[WORK ITEM]
In the entries below, find every line holding the string "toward" and collect it.

------------------------------------------------

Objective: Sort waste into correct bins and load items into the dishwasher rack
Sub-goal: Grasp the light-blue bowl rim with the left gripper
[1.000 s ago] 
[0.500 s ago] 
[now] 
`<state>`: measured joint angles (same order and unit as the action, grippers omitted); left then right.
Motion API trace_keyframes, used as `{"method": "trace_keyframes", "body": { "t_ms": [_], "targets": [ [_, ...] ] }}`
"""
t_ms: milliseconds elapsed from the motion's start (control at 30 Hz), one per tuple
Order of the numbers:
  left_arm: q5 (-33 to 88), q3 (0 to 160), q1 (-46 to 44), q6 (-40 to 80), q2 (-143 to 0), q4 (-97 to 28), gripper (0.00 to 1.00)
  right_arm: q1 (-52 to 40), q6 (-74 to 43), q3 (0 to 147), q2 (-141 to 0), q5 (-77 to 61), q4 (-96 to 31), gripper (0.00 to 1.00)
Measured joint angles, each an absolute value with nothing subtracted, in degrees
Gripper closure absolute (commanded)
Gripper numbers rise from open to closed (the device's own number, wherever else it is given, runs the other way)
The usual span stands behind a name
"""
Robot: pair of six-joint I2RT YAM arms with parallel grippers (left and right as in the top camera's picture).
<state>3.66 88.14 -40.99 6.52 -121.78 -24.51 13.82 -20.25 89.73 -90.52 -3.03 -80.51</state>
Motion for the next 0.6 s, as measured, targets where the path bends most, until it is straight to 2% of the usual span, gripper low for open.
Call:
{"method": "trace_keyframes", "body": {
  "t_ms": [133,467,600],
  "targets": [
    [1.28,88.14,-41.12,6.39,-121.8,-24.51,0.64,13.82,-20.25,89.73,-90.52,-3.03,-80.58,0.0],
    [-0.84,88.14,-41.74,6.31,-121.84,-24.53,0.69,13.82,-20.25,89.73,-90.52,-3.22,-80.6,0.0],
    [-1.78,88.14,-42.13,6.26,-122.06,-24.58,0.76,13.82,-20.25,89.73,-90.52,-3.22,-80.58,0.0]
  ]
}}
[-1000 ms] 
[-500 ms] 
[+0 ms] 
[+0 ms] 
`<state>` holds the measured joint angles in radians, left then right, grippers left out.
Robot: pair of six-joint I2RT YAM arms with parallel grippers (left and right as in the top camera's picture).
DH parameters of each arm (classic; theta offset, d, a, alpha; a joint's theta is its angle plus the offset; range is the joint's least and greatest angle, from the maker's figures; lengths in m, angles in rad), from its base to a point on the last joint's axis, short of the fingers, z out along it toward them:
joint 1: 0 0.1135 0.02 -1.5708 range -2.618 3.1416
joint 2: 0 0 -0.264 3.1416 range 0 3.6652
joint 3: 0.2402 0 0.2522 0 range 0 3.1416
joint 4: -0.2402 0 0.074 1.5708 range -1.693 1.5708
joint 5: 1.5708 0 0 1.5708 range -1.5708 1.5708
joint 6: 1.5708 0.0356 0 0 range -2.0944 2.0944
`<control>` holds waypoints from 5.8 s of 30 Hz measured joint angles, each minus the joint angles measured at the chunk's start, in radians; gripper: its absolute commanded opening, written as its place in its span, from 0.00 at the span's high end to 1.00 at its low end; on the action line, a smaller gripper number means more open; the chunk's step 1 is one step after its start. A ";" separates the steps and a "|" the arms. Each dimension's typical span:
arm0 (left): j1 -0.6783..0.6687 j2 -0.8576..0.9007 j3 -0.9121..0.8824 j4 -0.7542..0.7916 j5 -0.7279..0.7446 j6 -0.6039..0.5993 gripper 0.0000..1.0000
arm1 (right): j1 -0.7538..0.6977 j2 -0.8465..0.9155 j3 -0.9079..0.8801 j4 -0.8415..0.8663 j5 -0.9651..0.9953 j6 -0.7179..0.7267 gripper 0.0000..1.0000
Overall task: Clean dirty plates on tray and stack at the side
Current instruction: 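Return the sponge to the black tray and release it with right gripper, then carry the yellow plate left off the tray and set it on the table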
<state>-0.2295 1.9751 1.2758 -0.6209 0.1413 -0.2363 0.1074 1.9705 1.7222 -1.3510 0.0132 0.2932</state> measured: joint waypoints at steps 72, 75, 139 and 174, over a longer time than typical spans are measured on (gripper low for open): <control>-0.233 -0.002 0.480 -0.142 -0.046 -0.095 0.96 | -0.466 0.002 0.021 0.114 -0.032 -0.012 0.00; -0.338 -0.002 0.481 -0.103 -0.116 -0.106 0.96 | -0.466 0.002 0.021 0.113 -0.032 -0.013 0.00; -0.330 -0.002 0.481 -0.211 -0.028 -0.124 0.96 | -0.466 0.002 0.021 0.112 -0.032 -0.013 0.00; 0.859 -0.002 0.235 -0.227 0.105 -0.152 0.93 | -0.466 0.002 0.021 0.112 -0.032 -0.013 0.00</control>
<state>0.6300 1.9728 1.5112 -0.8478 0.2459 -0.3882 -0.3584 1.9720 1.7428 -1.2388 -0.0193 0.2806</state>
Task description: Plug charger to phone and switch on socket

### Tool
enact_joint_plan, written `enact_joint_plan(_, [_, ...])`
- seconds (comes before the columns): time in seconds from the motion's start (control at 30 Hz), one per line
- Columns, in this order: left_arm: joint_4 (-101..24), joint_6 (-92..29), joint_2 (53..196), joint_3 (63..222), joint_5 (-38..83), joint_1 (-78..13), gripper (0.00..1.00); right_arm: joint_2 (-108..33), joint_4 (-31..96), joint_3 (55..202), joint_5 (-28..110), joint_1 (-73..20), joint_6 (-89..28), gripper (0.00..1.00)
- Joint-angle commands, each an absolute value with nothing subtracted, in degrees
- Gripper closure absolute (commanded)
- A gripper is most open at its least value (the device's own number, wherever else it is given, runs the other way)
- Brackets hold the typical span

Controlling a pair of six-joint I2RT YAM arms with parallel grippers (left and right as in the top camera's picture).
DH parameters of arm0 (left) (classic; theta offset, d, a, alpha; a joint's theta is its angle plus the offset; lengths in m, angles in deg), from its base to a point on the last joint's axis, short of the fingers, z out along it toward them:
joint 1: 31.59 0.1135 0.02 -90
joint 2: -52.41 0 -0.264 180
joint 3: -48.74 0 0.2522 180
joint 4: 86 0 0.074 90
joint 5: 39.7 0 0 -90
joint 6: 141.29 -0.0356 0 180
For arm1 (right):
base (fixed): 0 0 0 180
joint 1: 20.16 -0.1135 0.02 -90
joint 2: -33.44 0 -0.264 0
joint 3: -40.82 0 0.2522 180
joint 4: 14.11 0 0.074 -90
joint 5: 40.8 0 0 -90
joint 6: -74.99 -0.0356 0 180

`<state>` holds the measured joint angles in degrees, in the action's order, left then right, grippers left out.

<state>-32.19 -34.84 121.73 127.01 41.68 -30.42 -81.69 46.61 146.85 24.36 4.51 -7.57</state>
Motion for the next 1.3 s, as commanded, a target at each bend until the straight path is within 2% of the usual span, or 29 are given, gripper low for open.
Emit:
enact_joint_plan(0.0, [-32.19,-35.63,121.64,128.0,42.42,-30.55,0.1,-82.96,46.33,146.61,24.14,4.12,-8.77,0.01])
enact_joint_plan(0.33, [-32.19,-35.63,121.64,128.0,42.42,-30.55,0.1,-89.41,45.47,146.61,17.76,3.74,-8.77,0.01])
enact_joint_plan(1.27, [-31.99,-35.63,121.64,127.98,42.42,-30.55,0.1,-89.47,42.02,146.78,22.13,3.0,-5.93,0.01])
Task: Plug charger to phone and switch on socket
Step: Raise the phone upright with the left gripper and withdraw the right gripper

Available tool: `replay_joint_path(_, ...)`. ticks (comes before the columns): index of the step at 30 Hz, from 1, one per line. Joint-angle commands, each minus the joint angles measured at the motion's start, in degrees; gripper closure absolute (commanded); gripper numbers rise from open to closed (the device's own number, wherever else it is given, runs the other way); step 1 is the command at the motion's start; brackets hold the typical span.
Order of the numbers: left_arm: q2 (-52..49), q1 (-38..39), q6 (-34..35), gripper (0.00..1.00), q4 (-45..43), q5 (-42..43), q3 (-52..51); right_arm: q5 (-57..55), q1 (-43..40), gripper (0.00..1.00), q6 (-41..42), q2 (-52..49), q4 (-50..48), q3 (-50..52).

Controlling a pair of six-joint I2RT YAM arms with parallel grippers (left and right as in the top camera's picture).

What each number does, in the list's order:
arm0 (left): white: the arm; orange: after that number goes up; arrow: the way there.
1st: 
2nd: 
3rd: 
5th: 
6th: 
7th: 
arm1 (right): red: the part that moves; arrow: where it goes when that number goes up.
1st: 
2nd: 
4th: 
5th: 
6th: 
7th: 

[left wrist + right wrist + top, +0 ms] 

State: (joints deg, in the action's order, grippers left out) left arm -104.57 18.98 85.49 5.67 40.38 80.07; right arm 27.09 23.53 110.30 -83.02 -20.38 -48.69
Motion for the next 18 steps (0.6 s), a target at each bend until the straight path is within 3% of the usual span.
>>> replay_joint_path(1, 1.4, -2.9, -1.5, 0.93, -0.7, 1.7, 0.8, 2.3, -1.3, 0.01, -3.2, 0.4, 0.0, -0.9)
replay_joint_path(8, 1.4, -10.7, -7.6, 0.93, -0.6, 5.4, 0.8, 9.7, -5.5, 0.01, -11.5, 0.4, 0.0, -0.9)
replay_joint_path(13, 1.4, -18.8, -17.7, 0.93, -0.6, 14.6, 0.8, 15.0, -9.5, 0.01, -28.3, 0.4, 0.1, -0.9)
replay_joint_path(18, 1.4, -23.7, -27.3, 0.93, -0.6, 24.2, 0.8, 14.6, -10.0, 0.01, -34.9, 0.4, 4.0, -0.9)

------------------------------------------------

[REPLY]
DH parameters of each arm (classic; theta offset, d, a, alpha; a joint's theta is its angle plus the offset; range is the joint's least and greatest angle, from the maker's figures; lengths in m, angles in rad), from its base to a point on the last joint's axis, short of the fingers, z out along it toward them:
DH parameters of arm0 (left) (classic; theta offset, d, a, alpha; a joint's theta is its angle plus the offset; lengths in m, angles in deg), from its base to a point on the last joint's axis, short of the fingers, z out along it toward them:

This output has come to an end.